» **Task**: Restate every record that follows, keeping it exact.

» **Data shown**:

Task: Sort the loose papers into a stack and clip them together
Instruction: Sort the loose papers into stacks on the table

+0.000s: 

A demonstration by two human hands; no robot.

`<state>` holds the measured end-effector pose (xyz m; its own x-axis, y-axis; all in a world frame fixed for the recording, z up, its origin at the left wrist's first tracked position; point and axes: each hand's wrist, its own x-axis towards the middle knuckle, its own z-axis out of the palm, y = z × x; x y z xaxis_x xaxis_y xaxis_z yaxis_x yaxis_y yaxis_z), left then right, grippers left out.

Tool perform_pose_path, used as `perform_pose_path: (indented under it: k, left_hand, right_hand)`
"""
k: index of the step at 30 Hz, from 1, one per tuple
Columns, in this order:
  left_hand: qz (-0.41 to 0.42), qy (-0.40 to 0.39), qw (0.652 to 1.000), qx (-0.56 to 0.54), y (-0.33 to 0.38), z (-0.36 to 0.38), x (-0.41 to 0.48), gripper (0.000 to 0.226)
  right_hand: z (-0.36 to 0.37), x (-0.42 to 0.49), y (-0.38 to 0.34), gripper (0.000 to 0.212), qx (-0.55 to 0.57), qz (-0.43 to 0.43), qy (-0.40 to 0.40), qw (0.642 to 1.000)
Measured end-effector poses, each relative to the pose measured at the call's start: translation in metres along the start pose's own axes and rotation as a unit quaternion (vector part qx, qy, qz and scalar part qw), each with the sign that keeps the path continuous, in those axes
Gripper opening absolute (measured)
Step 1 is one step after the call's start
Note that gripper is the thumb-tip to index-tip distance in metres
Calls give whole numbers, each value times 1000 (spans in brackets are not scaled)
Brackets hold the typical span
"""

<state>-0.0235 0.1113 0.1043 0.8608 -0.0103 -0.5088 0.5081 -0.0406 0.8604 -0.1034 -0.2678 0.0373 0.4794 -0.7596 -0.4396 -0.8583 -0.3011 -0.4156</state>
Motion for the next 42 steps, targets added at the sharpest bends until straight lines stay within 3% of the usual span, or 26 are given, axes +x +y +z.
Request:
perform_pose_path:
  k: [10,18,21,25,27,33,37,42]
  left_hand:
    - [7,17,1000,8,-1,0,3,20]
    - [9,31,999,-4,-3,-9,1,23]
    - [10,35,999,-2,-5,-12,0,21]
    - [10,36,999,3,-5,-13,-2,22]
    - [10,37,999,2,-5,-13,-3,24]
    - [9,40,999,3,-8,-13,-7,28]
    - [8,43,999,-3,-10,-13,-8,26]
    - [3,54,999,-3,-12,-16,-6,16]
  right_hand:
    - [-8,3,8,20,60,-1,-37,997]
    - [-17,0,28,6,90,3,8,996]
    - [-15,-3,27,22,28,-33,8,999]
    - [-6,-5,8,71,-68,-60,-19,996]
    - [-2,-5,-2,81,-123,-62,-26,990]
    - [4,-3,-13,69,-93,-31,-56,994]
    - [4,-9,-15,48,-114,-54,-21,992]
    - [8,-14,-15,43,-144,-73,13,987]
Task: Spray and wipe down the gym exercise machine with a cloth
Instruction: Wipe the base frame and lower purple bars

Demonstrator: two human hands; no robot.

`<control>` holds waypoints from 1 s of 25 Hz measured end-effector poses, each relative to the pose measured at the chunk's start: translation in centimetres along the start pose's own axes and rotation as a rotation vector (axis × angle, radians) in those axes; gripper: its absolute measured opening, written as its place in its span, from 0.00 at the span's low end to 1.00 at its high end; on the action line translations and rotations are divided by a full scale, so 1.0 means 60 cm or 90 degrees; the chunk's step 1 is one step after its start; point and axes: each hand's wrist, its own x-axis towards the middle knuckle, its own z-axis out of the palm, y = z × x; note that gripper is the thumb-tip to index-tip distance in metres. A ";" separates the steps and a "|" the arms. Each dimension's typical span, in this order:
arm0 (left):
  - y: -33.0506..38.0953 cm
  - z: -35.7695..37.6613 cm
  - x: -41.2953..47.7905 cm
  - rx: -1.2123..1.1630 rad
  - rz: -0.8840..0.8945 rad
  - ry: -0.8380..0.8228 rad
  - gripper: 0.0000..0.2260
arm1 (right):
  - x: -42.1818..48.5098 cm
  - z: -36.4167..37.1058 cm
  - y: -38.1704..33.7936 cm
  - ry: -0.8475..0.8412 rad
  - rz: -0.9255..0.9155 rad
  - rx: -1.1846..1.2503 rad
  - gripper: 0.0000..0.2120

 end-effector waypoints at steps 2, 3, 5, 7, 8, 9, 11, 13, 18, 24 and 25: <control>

» **Exercise result**:
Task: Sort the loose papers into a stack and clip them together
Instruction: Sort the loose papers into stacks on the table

+0.000s: 

A demonstration by two human hands; no robot.

`<state>` holds the measured end-effector pose (xyz m; its own x-axis, y-axis; all in a world frame fixed for the recording, z up, its origin at the left wrist's first tracked position; point and axes: each hand's wrist, its own x-axis towards the middle knuckle, its own z-axis out of the palm, y = z × x; x y z xaxis_x xaxis_y xaxis_z yaxis_x yaxis_y yaxis_z), left then right, grippers left out.

Tool perform_pose_path, used as `perform_pose_path: (indented under it: k, left_hand, right_hand)`
"""
k: index of the step at 30 Hz, from 1, one per tuple
Columns, in this order:
  left_hand: qz (-0.41 to 0.42), qy (-0.40 to 0.39), qw (0.652 to 1.000), qx (-0.56 to 0.54), y (-0.33 to 0.38), z (-0.36 to 0.38), x (-0.41 to 0.48), gripper (0.000 to 0.226)
  right_hand: z (-0.36 to 0.37), x (-0.42 to 0.49), y (-0.38 to 0.34), gripper (0.000 to 0.212), qx (-0.55 to 0.57), qz (-0.43 to 0.43), qy (-0.40 to 0.40), qw (0.642 to 1.000)
Measured end-effector poses, each relative to the pose measured at the call's start: translation in metres along the start pose's own axes and rotation as a unit quaternion (vector part qx, qy, qz and scalar part qw), each with the sign that keeps the path continuous, in those axes
Gripper opening absolute (measured)
Step 1 is one step after the call's start
Note that gripper is the thumb-tip to index-tip distance in metres
Calls give whole numbers, each value times 1000 (spans in brackets are not scaled)
Brackets hold the typical span
"""

<state>-0.0235 0.1113 0.1043 0.8608 -0.0103 -0.5088 0.5081 -0.0406 0.8604 -0.1034 -0.2678 0.0373 0.4794 -0.7596 -0.4396 -0.8583 -0.3011 -0.4156</state>
Motion for the next 42 steps, targets added at the sharpest bends until straight lines stay within 3% of the usual span, or 26 are given, axes +x +y +z.
Request:
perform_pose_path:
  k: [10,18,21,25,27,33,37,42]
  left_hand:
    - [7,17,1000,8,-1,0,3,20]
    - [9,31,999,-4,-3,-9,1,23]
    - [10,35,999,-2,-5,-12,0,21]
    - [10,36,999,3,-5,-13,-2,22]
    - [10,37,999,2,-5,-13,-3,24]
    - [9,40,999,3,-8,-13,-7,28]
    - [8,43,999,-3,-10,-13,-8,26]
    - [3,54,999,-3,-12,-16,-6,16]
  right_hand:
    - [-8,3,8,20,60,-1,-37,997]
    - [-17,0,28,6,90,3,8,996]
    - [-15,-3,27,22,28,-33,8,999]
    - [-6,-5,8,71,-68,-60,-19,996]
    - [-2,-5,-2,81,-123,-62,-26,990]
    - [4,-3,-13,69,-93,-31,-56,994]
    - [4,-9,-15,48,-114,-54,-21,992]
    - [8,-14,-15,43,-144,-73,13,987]
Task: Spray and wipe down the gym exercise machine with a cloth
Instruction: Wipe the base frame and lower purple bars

Demonstrator: two human hands; no robot.

`<control>` holds waypoints from 1 s of 25 Hz measured end-effector poses, each relative to the pose measured at the chunk's start: translation in centimetres along the start pose's own axes and rotation as a rotation vector (axis × angle, radians) in those axes; gripper: its absolute measured opening, written as its place in its span, from 0.00 at the span's low end to 1.00 at its high end; on the action line translations and rotations are divided by a full scale, so 1.0 means 60 cm or 90 degrees; the chunk's step 1 is one step after its start; point and axes: each hand's wrist, its own x-axis towards the middle knuckle, its own z-axis out of the palm, y = z × x; note that gripper is the thumb-tip to index-tip distance in metres. A ";" separates the steps and a "|" the arms. Each dimension's typical span, in this order:
arm0 (left):
  - y: -33.0506..38.0953 cm
  - z: -35.7695..37.6613 cm
  - x: -41.2953..47.7905 cm
  - rx: -1.2123..1.1630 rad
  - rz: -0.8840..0.8945 rad
  - ry: -0.8380..0.8228 rad
  - gripper: 0.0000..0.2260
arm1 (right):
  - x: -42.1818..48.5098 cm
  - z: -36.4167..37.1058 cm
  - y: -38.1704..33.7936 cm
  - ry: -0.8475..0.8412 rad
  - rz: -0.9255..0.9155 rad
  - rx: -1.1846..1.2503 rad
  - gripper: 0.0000..0.2120

 end-effector waypoints at steps 2, 3, 5, 7, 8, 9, 11, 13, 18, 24 and 25: <control>

The answer is finished.